DATA FOR ANALYSIS section start
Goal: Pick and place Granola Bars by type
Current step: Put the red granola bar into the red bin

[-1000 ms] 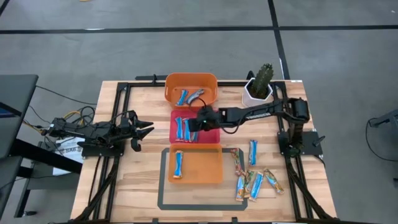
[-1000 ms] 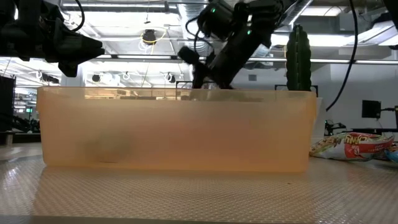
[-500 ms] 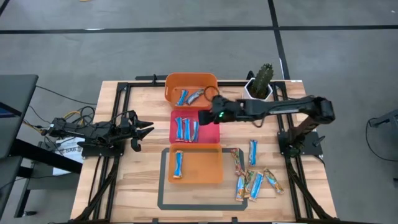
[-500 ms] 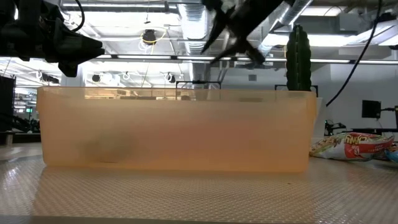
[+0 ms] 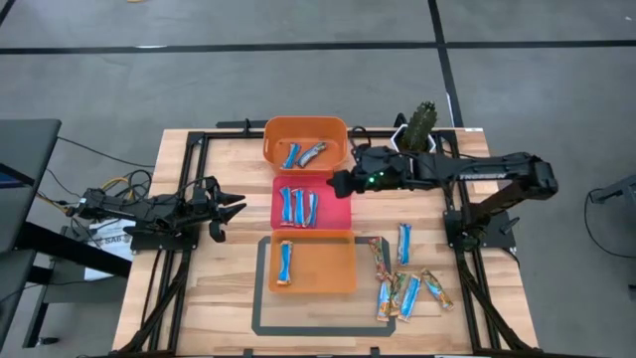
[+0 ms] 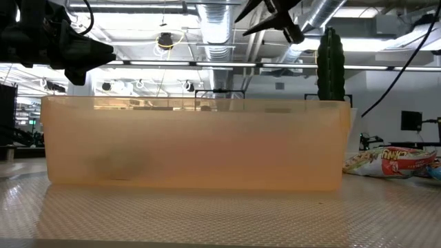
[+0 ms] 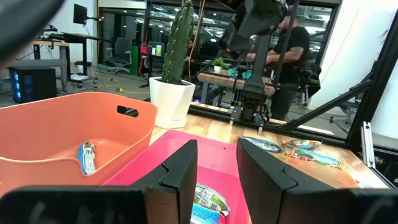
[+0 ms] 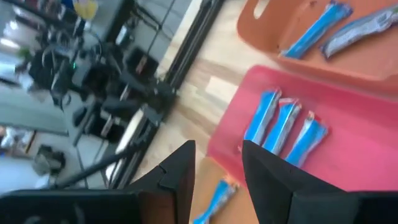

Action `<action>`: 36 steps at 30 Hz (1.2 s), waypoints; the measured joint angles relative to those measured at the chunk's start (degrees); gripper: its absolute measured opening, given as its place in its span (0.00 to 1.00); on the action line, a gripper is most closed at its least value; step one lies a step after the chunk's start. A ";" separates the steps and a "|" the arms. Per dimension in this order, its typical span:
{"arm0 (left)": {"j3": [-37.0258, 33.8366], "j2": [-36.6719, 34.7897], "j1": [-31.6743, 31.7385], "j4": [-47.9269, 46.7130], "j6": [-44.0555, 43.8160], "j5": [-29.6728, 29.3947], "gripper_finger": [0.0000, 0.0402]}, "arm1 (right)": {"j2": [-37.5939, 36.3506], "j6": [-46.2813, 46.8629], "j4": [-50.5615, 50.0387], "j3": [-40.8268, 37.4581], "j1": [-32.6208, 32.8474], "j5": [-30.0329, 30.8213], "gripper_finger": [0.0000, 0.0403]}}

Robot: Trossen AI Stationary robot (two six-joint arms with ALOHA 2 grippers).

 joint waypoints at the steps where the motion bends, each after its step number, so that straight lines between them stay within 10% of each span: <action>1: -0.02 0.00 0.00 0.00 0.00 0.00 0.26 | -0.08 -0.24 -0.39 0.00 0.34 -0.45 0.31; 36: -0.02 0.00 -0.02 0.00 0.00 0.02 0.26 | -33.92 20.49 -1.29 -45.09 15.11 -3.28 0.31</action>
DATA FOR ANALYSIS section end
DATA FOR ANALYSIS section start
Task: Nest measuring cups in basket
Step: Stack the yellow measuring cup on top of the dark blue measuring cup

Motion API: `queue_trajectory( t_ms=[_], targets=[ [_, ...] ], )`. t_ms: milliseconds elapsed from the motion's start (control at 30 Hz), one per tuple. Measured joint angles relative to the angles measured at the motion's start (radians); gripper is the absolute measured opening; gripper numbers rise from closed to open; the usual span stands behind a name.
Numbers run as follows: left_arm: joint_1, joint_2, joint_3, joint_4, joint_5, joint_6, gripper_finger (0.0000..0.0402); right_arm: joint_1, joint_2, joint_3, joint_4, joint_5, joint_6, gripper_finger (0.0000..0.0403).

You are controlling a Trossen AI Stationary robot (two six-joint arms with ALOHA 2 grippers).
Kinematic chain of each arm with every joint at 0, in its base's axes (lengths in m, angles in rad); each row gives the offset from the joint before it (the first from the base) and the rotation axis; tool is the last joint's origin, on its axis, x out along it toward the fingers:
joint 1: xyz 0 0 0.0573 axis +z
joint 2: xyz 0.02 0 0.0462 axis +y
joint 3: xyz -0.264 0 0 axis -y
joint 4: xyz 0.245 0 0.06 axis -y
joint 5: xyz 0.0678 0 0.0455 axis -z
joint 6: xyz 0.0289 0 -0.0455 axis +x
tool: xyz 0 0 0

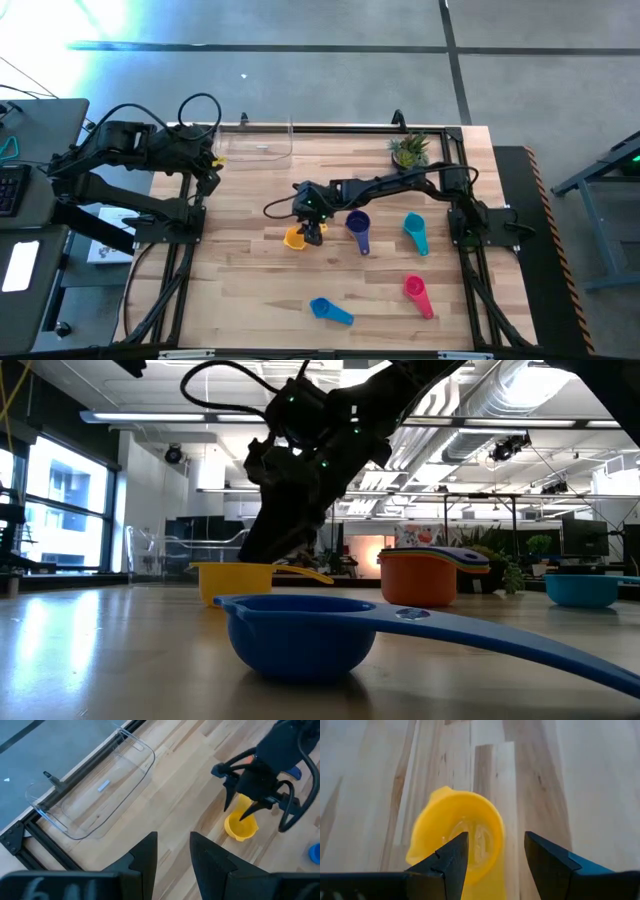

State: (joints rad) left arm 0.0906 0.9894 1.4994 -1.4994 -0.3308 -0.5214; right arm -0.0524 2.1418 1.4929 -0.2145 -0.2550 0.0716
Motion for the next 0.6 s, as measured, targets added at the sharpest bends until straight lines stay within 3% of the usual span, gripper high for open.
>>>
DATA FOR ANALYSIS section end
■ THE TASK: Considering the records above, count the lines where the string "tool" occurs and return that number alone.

■ OUTPUT OF THE EXERCISE: 2